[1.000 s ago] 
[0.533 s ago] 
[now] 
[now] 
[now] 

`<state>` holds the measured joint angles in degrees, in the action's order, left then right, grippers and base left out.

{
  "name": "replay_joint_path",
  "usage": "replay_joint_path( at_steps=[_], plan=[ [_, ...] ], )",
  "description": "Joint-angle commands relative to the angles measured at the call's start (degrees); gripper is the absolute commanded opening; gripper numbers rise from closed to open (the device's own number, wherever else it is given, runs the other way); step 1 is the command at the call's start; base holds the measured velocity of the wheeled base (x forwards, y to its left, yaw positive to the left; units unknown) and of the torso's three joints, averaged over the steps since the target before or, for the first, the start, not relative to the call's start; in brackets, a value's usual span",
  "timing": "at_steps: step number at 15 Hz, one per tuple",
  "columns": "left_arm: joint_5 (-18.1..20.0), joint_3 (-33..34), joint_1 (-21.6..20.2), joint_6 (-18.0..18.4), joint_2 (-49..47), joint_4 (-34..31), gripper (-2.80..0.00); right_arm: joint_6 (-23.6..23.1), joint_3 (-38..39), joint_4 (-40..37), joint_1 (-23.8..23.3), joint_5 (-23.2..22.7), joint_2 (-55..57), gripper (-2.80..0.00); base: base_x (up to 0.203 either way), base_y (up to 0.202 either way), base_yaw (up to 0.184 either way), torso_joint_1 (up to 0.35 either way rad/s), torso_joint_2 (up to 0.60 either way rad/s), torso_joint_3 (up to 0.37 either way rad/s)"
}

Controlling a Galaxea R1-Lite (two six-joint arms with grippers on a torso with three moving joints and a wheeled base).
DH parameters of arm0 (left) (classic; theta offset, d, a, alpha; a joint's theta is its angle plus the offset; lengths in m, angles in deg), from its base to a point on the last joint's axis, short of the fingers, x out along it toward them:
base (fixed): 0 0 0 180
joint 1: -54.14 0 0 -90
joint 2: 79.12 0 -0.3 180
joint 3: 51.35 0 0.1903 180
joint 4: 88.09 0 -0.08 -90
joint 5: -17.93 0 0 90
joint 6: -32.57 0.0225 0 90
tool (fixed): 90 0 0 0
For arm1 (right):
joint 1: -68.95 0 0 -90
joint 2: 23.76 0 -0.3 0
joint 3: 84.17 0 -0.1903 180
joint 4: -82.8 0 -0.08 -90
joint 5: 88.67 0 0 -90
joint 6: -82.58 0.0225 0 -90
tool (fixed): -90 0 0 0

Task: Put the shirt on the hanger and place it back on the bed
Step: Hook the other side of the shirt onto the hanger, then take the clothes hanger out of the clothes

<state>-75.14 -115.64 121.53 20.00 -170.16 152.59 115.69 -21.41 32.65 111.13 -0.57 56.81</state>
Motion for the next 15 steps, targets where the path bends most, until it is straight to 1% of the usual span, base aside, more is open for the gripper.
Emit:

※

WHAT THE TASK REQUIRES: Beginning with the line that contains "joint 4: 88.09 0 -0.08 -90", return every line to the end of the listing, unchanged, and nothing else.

ANSWER BELOW:
joint 4: 88.09 0 -0.08 -90
joint 5: -17.93 0 0 90
joint 6: -32.57 0.0225 0 90
tool (fixed): 90 0 0 0
For arm1 (right):
joint 1: -68.95 0 0 -90
joint 2: 23.76 0 -0.3 0
joint 3: 84.17 0 -0.1903 180
joint 4: -82.8 0 -0.08 -90
joint 5: 88.67 0 0 -90
joint 6: -82.58 0.0225 0 -90
tool (fixed): -90 0 0 0

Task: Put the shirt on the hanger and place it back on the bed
Step: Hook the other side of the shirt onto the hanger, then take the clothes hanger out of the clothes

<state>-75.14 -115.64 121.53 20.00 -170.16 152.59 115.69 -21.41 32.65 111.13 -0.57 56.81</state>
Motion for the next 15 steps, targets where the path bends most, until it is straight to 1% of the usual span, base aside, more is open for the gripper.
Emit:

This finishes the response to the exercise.